A commercial variety of cotton was transformed with a nononcogenic strain of Agrobacterium tumefaciens. The synthetic T-DNA consisted of two marker genes that encoded for neomycin phosphotransferase II (NPTII) and chloramphenicol acetyl transferase (CAT), which specify resistance to the antibiotics kanamycin and chloramphenicol, respectively. Both genes were regulated by the nopaline synthase promoter which is constitutively expressed in plant cells.

Inoculated tissues selected on kanamycin-containing medium gave rise to transformed calli that were resistant to the antibiotic and expressed the neomycin phosphotransferase enzyme. Amplified tissues produced somatic embryos which germinated into whole plants that also expressed the marker enzyme. Genetic analysis was completed on three of the transgenic cotton plants. Each carried a functional T-DNA insertion. Southern blot data of the original plants confirmed that two of the plants, #1397 and #1427, carried a portion of the synthetic T-DNA which encoded only the NPTII gene. Since both plants were derived from the same transformed cell line, it was expected they would show similar results. The data collected on #1397 and #1427 support the clonal, i.e. nonchimeric origin of their parental cell line. The third plant, #1438, was derived from a different cell line and contained a full-length T-DNA insertion which expressed both the NPTII and CAT genes. Phenotypically, #1438 also showed very low pollen viability but backcrosses could be obtained.

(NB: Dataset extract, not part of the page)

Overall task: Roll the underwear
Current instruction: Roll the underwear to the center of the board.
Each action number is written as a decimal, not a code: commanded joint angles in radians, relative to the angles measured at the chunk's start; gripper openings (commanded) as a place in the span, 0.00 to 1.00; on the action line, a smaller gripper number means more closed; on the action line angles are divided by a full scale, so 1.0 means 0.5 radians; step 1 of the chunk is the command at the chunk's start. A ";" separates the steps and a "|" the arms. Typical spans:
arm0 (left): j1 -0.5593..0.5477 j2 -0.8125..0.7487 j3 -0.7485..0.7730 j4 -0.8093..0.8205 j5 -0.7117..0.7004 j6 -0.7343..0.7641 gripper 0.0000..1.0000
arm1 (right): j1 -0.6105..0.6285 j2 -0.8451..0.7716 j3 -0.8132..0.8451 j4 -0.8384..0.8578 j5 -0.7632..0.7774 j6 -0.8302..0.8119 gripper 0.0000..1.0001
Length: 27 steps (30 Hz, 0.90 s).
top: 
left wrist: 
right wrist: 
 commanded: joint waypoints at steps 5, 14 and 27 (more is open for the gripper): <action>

Results of the progeny show the expected Mendelian segregation ratios of 3:1 for selfed and 1:1 for backcrossed pollinations. Southern blot analysis of the progeny confirmed the inheritance of a single functional copy of the foreign DNA. We also observed that progeny grown on kanamycin-containing medium efficiently selected for seedlings which were NPTII expressors. We conclude that transgenic cotton plants obtained via somatic embryogenesis can transmit foreign genes to their progeny with a high degree of fidelity.